Sleman — Masa pandemi Covid-19 bukan menjadi hambatan besar bagi penggiat sepak bola usia dini di Indonesia, dalam memaksimalkan potensi dan bakat anak didik. Seperti yang dilakukan oleh sejumlah pengurus akademi maupun SSB di beberapa wilayah.
Beberapa nama penggiat sepak bola usia dini, memberikan unek-unek dalam webinar bertajuk “Akademi di Tengah Pandemi” yang digelar urnalis Olahraga Yogyakarta (JOY), akhir pekan kemarin yang juga diikuti Timlo.net.
Empat narasumber hadir untuk memberikan penjelasan, diantaranya Rudy Eka Priyambada (CEO Safin Pati Football Academy), Guntur Cahyo Utomo (Direktur PSS Development), Mat Halil (pengelola SSB El Faza Surabaya), dan Eladio Antonio Reyes (La Liga Akademi Jakarta).
Meski kompetisi profesional masih belum berjalan akibat dampak dari Covid-19, tak mempengaruhi beberapa SSB maupun akademi. Anak-anak didik mereka masih tetap giat berlatih, karena justru ada manfaat besar dengan fokus berlatih di masa pandemi.
“Dengan pandemi ini, semua masih tetap berjalan, karena di tempat kami ada sekolah berbasis kurikulum Singapura. Jadi anak-anak masih bisa belajar sekolah formal, selain latihan setiap pagi dan sore,” terang CEO Safin Pati Football Academy (SPFA), Rudy Eka.
“Bagaimanapun harus beradaptasi untuk menjaga kesehatan. Minimal kegiatan tetap berjalan, lebih bermanfaat ketimbang anak bermain game online, habisin pulsa, meski semua pilihan kembali ke orang tua,” imbuhnya.
Sementara Eladio Antonio Reyes, selaku perwakilan Akademi La Liga mengatakan pembinaan yang dilakukannya tetap berhubungan dengan kurikulum dari negara Matador. Tentunya menyesuaikan kultur masyarakat di Indonesia.
Menurutnya, semua harus dibuat standar berdasarkan kelompok usia, dan anak didik dapat mengerti apa yang dimau pelatih di lapangan. Sebagai contoh pemain delapan tahun dapat dicampur dengan peserta 10 tahun dalam latiha. Kemudian untuk masuk fase taktik baru dapat dimulai usia 14 tahun.
“Sepak bola Spanyol bisa saya katakan mirip di Indonesia, permainan dari kaki ke kaki. Budaya sepak bola Spanyol bisa disesuaikan di Indonesia, PSSI juga punya proyek dengan sepak bola Spanyol. Di sisi lain bukan hanya soal hasil dalam pertandingan, itu bukan target utama.
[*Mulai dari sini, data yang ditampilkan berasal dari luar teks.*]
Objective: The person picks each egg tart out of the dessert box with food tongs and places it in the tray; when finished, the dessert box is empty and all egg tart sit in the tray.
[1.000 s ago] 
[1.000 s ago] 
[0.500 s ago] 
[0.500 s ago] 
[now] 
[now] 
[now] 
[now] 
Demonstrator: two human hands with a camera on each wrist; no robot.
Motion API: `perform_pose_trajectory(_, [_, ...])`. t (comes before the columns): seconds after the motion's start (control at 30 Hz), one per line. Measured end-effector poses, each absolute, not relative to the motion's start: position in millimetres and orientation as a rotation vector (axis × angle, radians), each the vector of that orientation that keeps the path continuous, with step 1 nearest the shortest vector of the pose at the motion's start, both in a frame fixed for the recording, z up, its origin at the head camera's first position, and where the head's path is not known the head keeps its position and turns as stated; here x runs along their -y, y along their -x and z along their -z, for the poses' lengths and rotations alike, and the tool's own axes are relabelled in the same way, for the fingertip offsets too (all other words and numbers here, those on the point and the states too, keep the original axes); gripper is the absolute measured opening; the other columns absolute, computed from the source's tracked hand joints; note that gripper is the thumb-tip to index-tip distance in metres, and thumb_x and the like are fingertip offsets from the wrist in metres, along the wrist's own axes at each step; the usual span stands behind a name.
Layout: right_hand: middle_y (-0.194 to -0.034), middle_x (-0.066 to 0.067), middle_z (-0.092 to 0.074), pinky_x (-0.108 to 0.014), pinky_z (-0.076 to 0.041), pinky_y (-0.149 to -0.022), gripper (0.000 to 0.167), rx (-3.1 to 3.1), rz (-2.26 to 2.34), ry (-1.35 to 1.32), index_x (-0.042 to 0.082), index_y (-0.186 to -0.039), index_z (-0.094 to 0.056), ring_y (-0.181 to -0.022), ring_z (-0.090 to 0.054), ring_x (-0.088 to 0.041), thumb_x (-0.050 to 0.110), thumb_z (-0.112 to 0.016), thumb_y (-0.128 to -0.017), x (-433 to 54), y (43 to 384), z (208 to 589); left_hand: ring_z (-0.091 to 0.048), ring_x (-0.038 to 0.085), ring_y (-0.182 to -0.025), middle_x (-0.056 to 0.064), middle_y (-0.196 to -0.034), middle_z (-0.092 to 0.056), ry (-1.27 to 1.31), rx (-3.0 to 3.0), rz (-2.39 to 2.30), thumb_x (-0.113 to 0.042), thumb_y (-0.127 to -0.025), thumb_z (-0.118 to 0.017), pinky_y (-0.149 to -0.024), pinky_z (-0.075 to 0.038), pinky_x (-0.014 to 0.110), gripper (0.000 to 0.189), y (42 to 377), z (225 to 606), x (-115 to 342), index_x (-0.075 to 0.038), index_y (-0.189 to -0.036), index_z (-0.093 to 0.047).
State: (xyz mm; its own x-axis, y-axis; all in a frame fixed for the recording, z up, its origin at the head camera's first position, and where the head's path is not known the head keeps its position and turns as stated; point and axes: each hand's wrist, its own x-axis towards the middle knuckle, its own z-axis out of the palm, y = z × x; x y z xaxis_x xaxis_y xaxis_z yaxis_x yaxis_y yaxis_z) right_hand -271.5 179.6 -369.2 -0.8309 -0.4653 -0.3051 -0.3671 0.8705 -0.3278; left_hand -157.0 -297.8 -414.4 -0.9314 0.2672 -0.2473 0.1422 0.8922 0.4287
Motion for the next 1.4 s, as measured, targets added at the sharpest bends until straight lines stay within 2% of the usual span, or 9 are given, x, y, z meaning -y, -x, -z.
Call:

Tapi menciptakan pemain dari usia dini,” ungkapnya.
Narasumber lainnya, Mat Halil juga punya cerita menarik tentang SSB yang ia kelola. Keterbatasan disebutnya bukan menjadi halangan besar untuk tetap berkonsentrasi di sepak bola usia dini.
SSB El Faza rintisannya dibangun untuk memaksimalkan potensi yang tersebar di wilayah Surabaya dan sekitarnya. Meski ia sempat minder dengan tidak menyematkan nama akademi, dan memilih SSB sebagai wadah pembinaannya.
“Awalnya saya bangun SSB untuk mewadahi anak-anak yang kurang mampu ekonominya namun sebenarnya punya potensi dan bakat. Di Surabaya ada lapangan tapi ya banyak kurang bagus. Beda dengan akademi yang pasti lebih baik. Untuk itu saya pakai nama SSB saja,” tuturnya.
“Kadang di dalam satu lapangan ada 100 anak yang ikut, karena jadwal yang padat. Intinya sengan keterbatasan bukan menjadi halangan,” jelas Mat Halil.